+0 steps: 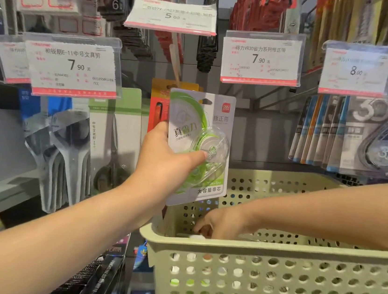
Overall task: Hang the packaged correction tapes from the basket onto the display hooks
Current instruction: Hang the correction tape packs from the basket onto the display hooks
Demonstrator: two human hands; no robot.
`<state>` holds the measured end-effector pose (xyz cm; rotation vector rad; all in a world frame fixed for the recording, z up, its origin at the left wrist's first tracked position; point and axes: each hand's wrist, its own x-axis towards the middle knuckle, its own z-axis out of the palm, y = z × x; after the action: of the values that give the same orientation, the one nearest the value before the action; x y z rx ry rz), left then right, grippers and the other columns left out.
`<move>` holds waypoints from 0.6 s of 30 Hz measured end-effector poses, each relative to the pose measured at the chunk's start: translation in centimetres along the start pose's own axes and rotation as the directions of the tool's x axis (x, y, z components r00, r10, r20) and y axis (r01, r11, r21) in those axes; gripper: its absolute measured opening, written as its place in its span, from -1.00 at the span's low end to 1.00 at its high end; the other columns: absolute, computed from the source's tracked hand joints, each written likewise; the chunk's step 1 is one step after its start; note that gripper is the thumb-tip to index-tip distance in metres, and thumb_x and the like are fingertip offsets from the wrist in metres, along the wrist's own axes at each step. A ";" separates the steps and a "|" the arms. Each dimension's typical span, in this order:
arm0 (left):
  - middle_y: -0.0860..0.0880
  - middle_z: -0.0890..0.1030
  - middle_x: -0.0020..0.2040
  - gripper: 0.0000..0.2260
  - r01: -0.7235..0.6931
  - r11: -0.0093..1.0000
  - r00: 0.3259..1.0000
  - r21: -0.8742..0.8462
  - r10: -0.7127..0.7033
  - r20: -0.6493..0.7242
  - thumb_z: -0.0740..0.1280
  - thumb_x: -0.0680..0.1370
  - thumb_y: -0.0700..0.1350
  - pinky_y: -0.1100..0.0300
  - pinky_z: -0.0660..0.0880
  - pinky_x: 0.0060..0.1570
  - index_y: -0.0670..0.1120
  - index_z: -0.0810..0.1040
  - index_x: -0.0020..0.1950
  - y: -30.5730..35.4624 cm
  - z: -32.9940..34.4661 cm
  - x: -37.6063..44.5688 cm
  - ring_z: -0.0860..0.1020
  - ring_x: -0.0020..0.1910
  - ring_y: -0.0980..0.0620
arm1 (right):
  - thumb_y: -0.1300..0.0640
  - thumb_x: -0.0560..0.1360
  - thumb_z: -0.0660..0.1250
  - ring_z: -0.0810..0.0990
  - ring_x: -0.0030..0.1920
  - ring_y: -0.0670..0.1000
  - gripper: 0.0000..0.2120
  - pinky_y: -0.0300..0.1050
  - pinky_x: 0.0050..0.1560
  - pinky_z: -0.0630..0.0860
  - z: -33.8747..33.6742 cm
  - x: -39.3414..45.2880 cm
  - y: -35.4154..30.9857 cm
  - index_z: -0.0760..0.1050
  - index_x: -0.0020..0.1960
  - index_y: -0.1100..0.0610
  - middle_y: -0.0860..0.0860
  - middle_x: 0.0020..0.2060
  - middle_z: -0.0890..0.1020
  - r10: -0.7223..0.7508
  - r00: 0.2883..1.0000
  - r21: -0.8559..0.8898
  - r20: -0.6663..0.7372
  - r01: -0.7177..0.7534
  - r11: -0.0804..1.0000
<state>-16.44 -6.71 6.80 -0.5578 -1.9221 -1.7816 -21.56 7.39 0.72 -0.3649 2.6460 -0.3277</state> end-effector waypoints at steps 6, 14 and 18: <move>0.01 0.64 0.09 -0.54 0.005 1.000 1.000 0.007 -0.005 -0.015 0.51 0.34 -0.24 -0.06 0.51 0.17 0.00 0.47 0.17 0.0 0.0 -0.1 0.61 0.08 -0.02 | 0.16 0.49 0.35 0.46 0.11 -0.06 -0.55 -0.25 0.16 0.35 -1.1 -1.6 0.0 0.41 0.35 0.20 0.07 0.32 0.50 -0.020 0.996 0.184 -0.081 0.035 0.982; 0.00 0.63 0.09 -0.58 0.021 1.000 0.997 0.008 -0.020 -0.073 0.50 0.37 -0.24 0.00 0.53 0.15 -0.04 0.46 0.16 0.3 0.0 -0.2 0.60 0.08 -0.01 | 0.16 0.46 0.39 0.48 0.04 -0.05 -0.70 -0.18 0.21 0.38 -2.4 -3.2 0.0 0.55 0.16 0.23 -0.09 -0.13 0.56 -0.031 0.991 0.159 -0.127 0.052 0.986; -0.01 0.63 0.08 -0.61 0.034 0.999 0.996 -0.006 -0.034 -0.081 0.48 0.39 -0.26 0.10 0.55 0.04 -0.02 0.45 0.13 0.4 0.0 -0.2 0.61 0.06 0.00 | 0.19 0.47 0.38 0.53 -0.14 -0.08 -0.75 -0.28 -0.06 0.48 -2.5 -3.9 -0.3 0.55 0.13 0.22 -0.06 -0.20 0.57 -0.088 0.988 0.164 -0.127 0.108 0.981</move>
<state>-16.03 -6.72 6.97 -0.4501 -1.8834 -1.8019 -19.33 8.74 4.54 -0.4327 2.6952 -0.6216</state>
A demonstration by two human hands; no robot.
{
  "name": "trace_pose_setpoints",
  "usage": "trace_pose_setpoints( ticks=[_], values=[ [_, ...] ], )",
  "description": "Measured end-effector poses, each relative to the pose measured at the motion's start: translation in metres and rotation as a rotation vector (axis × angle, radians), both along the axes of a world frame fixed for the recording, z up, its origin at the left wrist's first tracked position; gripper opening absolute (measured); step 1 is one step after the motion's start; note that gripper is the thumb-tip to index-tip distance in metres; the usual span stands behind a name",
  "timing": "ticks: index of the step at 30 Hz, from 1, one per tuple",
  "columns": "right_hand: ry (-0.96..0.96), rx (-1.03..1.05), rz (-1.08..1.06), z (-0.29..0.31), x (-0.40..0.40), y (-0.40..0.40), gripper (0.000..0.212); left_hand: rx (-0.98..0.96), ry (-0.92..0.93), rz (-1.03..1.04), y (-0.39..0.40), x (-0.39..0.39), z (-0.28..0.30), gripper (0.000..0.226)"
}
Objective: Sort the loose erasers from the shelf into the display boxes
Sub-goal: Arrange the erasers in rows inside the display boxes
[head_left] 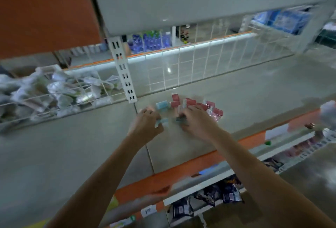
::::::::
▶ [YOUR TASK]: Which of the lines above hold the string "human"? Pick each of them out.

▶ [REPLY]:
Demonstrator: two human hands; no robot.
A demonstration by two human hands; no robot.

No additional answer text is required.